● Exercise aim: In your copy, include every record exactly and no pictures.

● Data items:
☆ ☆ ☆ ☆ ☆
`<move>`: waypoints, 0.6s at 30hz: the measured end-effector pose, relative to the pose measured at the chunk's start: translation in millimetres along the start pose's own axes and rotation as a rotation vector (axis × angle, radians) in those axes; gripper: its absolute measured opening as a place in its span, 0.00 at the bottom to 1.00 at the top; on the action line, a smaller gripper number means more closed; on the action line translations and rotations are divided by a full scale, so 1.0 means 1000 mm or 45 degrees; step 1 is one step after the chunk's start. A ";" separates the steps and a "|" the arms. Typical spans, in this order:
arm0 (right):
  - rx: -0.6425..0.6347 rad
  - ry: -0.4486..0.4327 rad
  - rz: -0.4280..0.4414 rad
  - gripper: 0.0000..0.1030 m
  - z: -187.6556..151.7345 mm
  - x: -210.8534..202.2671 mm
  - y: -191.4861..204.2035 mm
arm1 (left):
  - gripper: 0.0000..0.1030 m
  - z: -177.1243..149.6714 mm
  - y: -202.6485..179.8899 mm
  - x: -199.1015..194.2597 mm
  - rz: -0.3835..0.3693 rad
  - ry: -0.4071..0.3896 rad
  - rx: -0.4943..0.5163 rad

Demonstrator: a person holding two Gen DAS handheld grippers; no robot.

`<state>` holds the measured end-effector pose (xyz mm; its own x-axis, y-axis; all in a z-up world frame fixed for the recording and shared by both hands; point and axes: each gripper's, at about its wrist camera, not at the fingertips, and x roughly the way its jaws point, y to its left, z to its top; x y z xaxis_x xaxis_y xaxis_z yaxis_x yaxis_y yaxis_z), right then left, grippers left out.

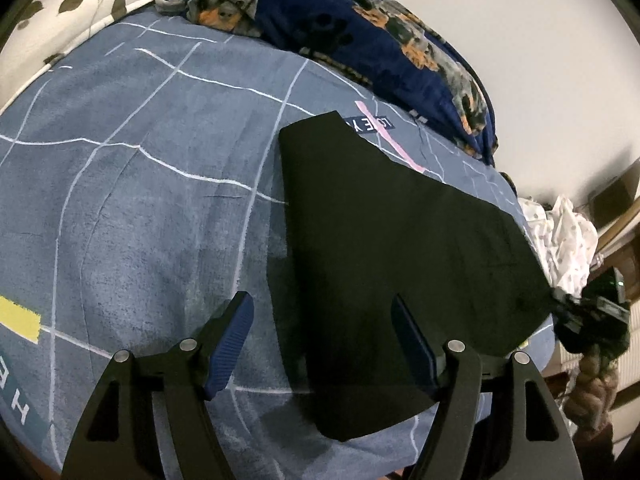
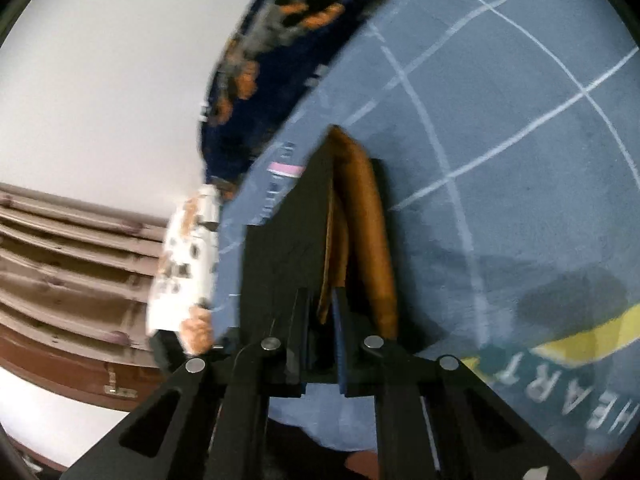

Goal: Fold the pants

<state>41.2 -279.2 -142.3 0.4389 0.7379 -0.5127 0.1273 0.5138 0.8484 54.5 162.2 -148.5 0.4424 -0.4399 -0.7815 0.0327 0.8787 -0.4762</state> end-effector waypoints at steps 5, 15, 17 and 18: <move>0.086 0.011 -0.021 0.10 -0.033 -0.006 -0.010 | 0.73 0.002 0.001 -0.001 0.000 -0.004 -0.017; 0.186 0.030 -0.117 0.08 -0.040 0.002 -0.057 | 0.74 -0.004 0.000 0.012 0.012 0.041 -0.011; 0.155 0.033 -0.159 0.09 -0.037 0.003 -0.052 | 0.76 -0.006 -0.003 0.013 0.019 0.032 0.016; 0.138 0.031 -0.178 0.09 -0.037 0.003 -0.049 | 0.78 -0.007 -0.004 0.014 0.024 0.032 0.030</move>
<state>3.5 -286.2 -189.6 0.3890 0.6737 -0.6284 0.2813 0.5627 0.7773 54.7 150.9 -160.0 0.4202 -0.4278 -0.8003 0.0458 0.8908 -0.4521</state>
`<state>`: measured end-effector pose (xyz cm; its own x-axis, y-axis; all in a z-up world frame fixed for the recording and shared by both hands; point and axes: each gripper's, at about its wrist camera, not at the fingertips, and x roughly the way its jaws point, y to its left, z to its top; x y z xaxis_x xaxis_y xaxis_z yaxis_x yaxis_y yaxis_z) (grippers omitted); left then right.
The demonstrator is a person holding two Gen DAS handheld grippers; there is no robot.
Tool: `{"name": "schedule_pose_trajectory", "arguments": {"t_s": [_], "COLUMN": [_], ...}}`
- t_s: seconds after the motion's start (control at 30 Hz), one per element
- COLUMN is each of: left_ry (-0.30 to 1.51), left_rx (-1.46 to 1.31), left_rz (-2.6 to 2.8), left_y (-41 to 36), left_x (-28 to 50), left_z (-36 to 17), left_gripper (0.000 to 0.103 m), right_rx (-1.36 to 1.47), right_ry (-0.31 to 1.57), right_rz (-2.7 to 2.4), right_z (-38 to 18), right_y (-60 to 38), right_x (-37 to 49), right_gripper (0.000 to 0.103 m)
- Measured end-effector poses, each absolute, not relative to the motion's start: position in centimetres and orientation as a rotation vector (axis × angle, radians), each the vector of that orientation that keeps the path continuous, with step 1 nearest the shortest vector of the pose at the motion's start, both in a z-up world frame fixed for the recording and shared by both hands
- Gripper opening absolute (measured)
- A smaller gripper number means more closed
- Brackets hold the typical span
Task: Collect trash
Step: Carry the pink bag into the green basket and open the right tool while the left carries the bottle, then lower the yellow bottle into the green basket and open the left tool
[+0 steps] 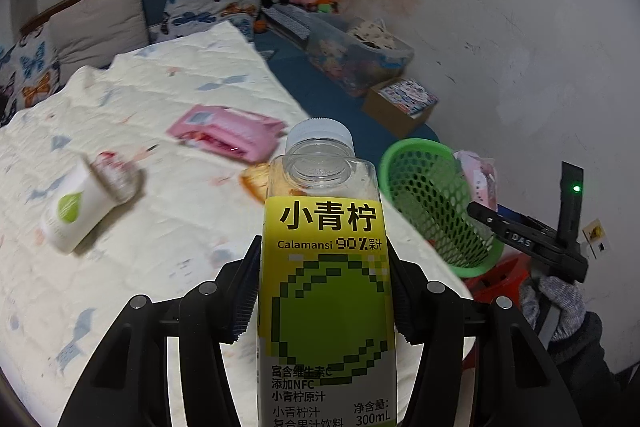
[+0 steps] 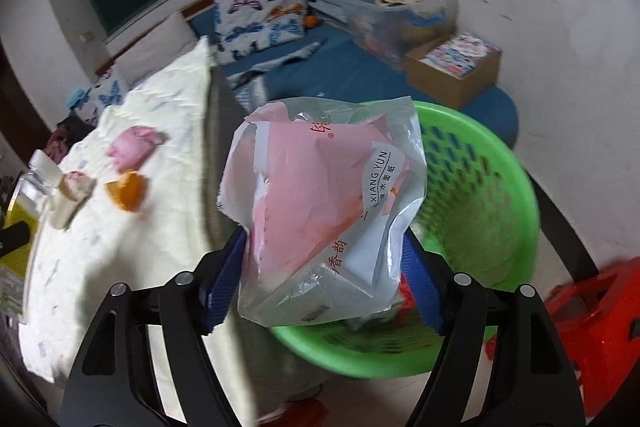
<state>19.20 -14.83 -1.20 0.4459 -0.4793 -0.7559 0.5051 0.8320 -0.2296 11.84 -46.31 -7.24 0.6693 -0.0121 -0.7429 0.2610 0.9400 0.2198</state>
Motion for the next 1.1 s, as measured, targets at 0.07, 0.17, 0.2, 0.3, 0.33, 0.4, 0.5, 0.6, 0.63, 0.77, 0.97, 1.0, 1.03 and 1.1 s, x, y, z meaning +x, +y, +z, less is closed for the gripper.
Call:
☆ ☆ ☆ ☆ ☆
● Answer box:
`<move>`: waypoints, 0.6s at 30hz: the measured end-effector pose, relative to the pose measured at the chunk's start: translation in millimetres along the start pose's own axes and rotation as a rotation vector (axis × angle, radians) in those axes; gripper: its absolute measured opening as a place in its span, 0.00 at the bottom to 1.00 at the top; on the action line, a smaller gripper number means more closed; on the action line translations and rotations are divided by a full scale, so 1.0 means 1000 mm or 45 degrees; step 1 is one step after the chunk's start. A ";" separates the steps and a "|" the arms. Typical spans, in this order:
arm0 (right):
  - rx: -0.6425..0.6347 rad
  - ry: -0.4486..0.4327 rad
  - rz: -0.4280..0.4414 rad
  - gripper: 0.0000..0.1030 m
  - z: -187.6556..151.7345 mm
  - x: -210.8534..202.2671 mm
  - y: -191.4861..204.2035 mm
arm1 (left):
  - gripper: 0.0000..0.1030 m
  - z: -177.1243..149.6714 mm
  - y: -202.6485..179.8899 mm
  - x: -199.1015..194.2597 mm
  - rz: -0.3835..0.3693 rad
  - ry: -0.4071..0.3896 rad
  - rx: -0.4943..0.5163 rad

Demonstrator: a person holding two Gen DAS handheld grippers; no robot.

`<state>` holds the measured end-effector pose (xyz mm; its own x-axis, y-axis; all in a z-up world frame fixed for the recording and shared by both hands; point and axes: each gripper's, at about its wrist camera, not at the fingertips, and x roughly the way its jaws point, y to its left, z to its top; x y z xaxis_x xaxis_y xaxis_z yaxis_x yaxis_y yaxis_z), right then left, grippers left out.


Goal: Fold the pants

<state>41.2 -279.2 -142.3 0.4389 0.7379 -0.5127 0.1273 0.5138 0.8484 54.5 162.2 -148.5 0.4424 -0.4399 -0.7815 0.0327 0.8787 -0.4762</state> end-effector waypoints at steps 5, 15, 17 and 18: <move>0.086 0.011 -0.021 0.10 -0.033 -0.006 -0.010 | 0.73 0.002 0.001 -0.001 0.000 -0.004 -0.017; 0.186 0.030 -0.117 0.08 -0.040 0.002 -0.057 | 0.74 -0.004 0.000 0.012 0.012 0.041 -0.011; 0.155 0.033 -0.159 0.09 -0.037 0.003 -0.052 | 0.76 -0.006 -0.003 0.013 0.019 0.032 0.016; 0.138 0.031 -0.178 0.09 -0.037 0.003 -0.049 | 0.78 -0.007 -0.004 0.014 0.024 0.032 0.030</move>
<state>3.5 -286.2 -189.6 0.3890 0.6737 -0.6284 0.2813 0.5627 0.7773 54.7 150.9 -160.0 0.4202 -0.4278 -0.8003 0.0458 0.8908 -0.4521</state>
`<state>`: measured end-effector pose (xyz cm; its own x-axis, y-axis; all in a z-up world frame fixed for the recording and shared by both hands; point and axes: each gripper's, at about its wrist camera, not at the fingertips, and x roughly the way its jaws point, y to its left, z to its top; x y z xaxis_x xaxis_y xaxis_z yaxis_x yaxis_y yaxis_z) (grippers omitted); left then right.
The demonstrator is a person holding two Gen DAS handheld grippers; there is no robot.
Tool: `{"name": "schedule_pose_trajectory", "arguments": {"t_s": [_], "COLUMN": [_], ...}}`
- t_s: seconds after the motion's start (control at 30 Hz), one per element
- COLUMN is each of: left_ry (-0.30 to 1.51), left_rx (-1.46 to 1.31), left_rz (-2.6 to 2.8), left_y (-41 to 36), left_x (-28 to 50), left_z (-36 to 17), left_gripper (0.000 to 0.103 m), right_rx (-1.36 to 1.47), right_ry (-0.31 to 1.57), right_rz (-2.7 to 2.4), right_z (-38 to 18), right_y (-60 to 38), right_x (-37 to 49), right_gripper (0.000 to 0.103 m)
- Measured end-effector poses, each absolute, not relative to the motion's start: position in centimetres and orientation as a rotation vector (axis × angle, radians), each the vector of that orientation that keeps the path continuous, with step 1 nearest the shortest vector of the pose at the motion's start, both in a z-up world frame fixed for the recording and shared by both hands
- Gripper opening absolute (measured)
- A smaller gripper number means more closed
- Brackets hold the typical span
Task: Collect trash
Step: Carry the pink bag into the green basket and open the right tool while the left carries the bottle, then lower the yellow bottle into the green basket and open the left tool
[+0 steps] 
[+0 steps] 
<state>19.20 -14.83 -1.20 0.4459 -0.4793 -0.7559 0.5051 0.8320 -0.2296 11.84 -46.31 -7.24 0.6693 -0.0121 -0.7429 0.2610 0.9400 0.2198</state>
Motion for the next 1.1 s, as measured, targets at 0.07, 0.17, 0.2, 0.3, 0.33, 0.4, 0.5, 0.6, 0.63, 0.77, 0.97, 1.0, 1.03 and 1.1 s, x, y, z meaning +x, +y, +z, less is closed for the gripper.
Call:

Work on the exercise is finished.